[TASK STATEMENT] Scan the entries and tally the lines that include the string "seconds". Reply with the figure alone.

[EXERCISE INPUT]
####
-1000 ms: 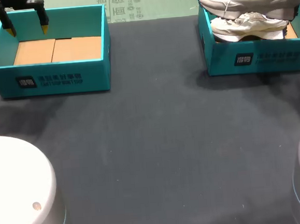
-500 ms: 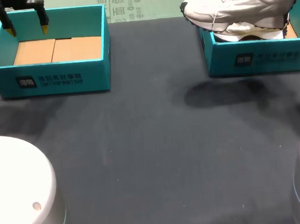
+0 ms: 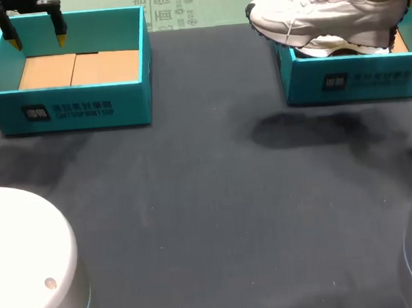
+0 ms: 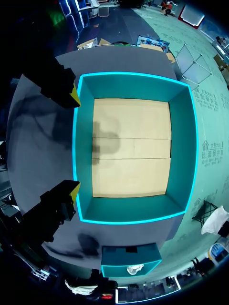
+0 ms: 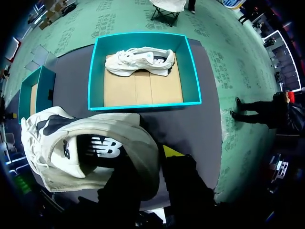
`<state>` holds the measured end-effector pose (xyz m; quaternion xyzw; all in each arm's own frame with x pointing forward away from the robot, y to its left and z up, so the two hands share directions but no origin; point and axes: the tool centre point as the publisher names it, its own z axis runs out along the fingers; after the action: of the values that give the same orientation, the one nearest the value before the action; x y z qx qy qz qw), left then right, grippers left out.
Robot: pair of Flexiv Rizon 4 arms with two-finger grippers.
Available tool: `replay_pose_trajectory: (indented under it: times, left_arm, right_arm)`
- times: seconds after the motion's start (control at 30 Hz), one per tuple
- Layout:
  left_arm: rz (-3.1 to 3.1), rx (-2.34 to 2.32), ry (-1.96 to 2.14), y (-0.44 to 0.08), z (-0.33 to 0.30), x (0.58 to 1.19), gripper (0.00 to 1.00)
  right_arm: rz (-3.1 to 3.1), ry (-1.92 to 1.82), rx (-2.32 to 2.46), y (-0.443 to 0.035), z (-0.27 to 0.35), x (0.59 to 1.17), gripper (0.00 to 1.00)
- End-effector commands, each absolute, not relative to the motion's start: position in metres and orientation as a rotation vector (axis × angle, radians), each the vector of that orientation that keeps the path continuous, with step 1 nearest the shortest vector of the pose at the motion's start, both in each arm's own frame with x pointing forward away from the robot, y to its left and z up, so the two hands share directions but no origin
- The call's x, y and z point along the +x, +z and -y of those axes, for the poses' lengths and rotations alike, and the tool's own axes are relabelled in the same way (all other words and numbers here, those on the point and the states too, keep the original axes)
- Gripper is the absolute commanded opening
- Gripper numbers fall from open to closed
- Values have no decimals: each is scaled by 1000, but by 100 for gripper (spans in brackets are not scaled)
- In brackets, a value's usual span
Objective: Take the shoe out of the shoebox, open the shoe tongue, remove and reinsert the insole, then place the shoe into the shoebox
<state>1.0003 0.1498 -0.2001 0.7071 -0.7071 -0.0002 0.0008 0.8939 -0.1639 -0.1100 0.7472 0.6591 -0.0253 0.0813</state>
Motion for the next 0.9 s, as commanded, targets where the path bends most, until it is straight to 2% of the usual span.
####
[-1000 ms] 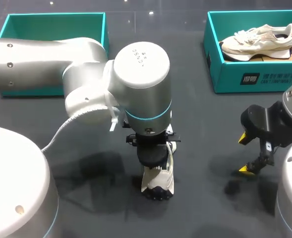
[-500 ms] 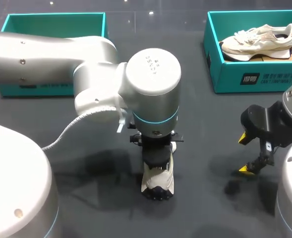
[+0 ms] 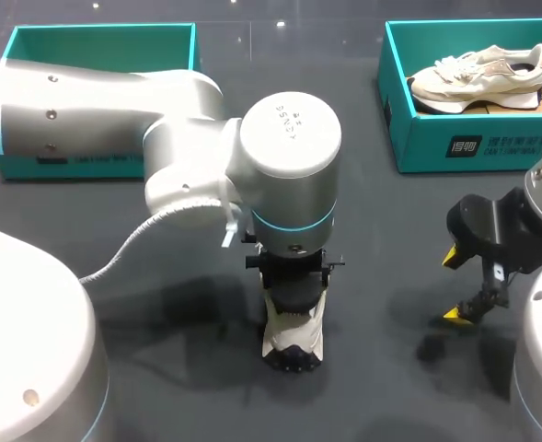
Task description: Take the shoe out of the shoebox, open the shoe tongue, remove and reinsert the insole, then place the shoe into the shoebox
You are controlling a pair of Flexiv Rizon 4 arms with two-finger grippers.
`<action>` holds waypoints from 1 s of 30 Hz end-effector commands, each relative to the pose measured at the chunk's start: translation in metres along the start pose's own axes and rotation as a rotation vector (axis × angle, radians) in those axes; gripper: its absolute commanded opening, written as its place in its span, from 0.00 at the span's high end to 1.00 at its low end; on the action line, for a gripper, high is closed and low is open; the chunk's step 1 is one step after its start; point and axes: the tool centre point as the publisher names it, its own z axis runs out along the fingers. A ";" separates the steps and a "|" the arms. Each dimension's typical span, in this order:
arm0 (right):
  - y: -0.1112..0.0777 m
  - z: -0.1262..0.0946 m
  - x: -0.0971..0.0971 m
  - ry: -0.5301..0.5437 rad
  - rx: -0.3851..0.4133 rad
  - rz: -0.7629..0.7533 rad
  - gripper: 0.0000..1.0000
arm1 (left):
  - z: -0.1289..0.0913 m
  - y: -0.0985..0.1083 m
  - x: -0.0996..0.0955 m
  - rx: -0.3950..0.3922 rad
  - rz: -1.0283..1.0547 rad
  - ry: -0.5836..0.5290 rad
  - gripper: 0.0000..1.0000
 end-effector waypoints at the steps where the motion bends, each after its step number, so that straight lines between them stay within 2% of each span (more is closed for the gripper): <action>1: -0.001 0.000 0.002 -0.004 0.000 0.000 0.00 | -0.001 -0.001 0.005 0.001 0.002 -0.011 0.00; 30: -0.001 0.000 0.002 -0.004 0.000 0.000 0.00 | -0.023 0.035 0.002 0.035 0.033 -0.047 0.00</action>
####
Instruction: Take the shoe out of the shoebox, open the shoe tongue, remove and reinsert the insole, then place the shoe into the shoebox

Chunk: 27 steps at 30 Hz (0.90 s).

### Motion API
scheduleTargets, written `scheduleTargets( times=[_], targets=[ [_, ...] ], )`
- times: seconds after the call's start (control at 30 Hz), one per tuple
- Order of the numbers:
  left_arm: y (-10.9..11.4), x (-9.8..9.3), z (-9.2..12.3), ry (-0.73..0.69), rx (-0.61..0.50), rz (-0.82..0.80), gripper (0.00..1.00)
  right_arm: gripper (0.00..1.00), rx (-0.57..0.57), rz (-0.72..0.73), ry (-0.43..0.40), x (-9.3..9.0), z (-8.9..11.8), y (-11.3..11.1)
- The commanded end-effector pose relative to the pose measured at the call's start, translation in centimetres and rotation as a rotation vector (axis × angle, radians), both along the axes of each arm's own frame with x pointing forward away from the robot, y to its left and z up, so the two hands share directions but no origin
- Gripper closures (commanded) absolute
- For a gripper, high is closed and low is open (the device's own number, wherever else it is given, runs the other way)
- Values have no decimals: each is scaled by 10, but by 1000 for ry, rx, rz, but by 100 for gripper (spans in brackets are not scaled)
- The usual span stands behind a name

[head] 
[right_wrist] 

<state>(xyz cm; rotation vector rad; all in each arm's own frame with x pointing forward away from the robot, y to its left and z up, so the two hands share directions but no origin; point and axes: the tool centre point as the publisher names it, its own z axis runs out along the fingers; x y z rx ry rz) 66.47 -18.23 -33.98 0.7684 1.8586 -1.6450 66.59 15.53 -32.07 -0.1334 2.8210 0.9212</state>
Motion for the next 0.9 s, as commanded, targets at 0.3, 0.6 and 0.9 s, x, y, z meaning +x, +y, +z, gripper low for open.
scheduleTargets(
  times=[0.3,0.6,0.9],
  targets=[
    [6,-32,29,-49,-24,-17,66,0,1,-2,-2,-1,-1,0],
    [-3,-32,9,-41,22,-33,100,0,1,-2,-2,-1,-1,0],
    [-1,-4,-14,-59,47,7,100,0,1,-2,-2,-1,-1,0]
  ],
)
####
[REPLY] 2